Директор даже не взглянул на мастера. Он рвал бумаги и пачками бросал их в огонь. На его лице с сильно
развитыми скулами, с коротко подстриженными седеющими усами и квадратным подбородком выступил пот. Это был крупный человек с барской надменной осанкой—трудно было представить себе, что Сагара «выбился в люди» из рабочих. Но сейчас во всей его внушительной фигуре была заметна какая-то внутренняя растерянность, и чем резче были движения рук, рвавших чертежи и документы, тем явственнее это чувствовалось.
Еще молодой, по-видимому из студентов, офицер, с бледным от недосыпания и переутомления лицом, хмуро поднес два пальца к козырьку фуражки.
— Ну, я пойду...
— Да, да, разумеется... — директор выпрямился. Потом внезапно бросился за торопливо уходившим офицером и, не догнав, поклонился спине молодого человека, который годился ему в сыновья.
— Это — приказ? — хриплым от волнения голосом спросил Накатани, молча наблюдавший всю сцену. Сидевший на корточках Такэноути взглянул на Накатани и засмеялся.
— Никакого приказа, — со злостью ответил директор Сагара. — Американская эскадра уже на рейде в Иокогама, понимаешь? — он сердито покосился на Накатани, как будто возмущаясь его неуместным вопросом, и вдруг, точно вспомнив что-то очень важное, обратился к Такэноути:
— Живо.верни-ка на минуту господина капитана...— скороговоркой произнес он, но тут же бросил в огонь бумаги, которые еще держал в руках. — Впрочем, не надо, я сам... Ты присмотри здесь...
И, подтягивая на ходу брюки, сползавшие с круглого, как барабан, живота, директор побежал к галерее.
— Ну и дела пошли! — воскликнул Такэноути и снова посмотрел на Накатани. На его лице с жиденькими усиками появилась ехидная усмешка. — Наш господин Жаба, кажется, совсем потерял голову...
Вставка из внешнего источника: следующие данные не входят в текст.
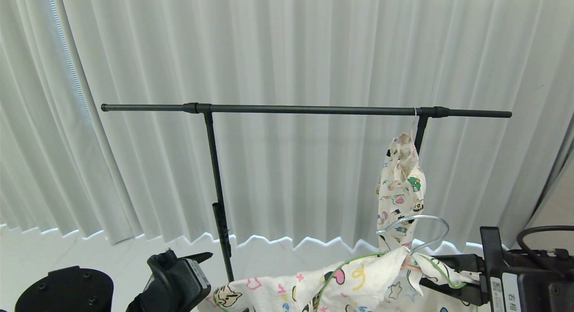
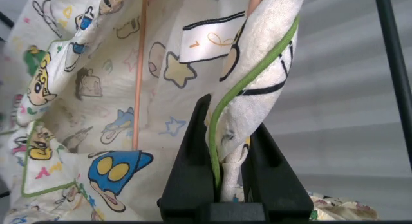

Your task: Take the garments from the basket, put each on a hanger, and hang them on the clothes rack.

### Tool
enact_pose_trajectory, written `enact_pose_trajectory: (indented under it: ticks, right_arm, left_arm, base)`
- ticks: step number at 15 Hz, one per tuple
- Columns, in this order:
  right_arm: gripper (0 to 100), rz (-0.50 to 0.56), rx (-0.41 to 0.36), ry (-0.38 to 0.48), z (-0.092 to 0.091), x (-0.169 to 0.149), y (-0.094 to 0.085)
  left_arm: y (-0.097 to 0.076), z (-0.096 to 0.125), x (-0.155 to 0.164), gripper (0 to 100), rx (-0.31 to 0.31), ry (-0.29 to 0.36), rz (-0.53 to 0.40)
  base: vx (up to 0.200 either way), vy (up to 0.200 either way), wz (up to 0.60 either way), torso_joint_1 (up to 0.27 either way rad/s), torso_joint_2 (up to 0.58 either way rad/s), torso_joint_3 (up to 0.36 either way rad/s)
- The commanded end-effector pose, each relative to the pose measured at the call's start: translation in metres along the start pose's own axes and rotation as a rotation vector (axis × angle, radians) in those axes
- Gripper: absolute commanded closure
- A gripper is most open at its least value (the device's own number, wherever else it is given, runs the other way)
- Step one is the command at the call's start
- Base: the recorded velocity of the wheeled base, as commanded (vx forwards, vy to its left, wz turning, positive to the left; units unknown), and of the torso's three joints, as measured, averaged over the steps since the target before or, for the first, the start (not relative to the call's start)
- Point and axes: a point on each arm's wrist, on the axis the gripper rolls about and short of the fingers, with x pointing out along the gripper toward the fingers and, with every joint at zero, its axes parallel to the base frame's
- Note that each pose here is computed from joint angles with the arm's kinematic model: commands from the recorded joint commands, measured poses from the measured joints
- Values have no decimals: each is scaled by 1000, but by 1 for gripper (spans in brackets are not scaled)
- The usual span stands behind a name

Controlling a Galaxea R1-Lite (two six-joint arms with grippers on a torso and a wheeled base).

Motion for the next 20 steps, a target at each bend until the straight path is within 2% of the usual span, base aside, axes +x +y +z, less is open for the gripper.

Мастер молчал. Такэноути, прозванный «директорским подпевалой», всегда вызывал у него неприязненное чувство. Когда после выступления императора по радио все собрались в заводской конторе, этот сорокалетний бухгалтер энергичнее всех выступал против капитуляции, Такэноути, местный уроженец, был конторщиком
еще на шелкомотальной фабрике Кадокура и в качестве «административных кадров» вместе с фабрикой достался в наследство компании «Токио-Электро».
— В правлении тоже, как видно, полная паника... Жаба вернулся вчера из Токио с последним поездом...— Такэноути всегда был в курсе всех дел компании.
Глядя на жирную, короткопалую руку Такэноути, сжимавшую палку, которой он с невозмутимым видом то подбрасывал тлеющие связки бумаг, то пошевеливал их, Накатани думал про себя:
«Если американская эскадра уже на рейде в Иокогама, зачем сжигать всё это? Какая необходимость уничтожать бумаги, раз Япония всё равно уже капитулировала?»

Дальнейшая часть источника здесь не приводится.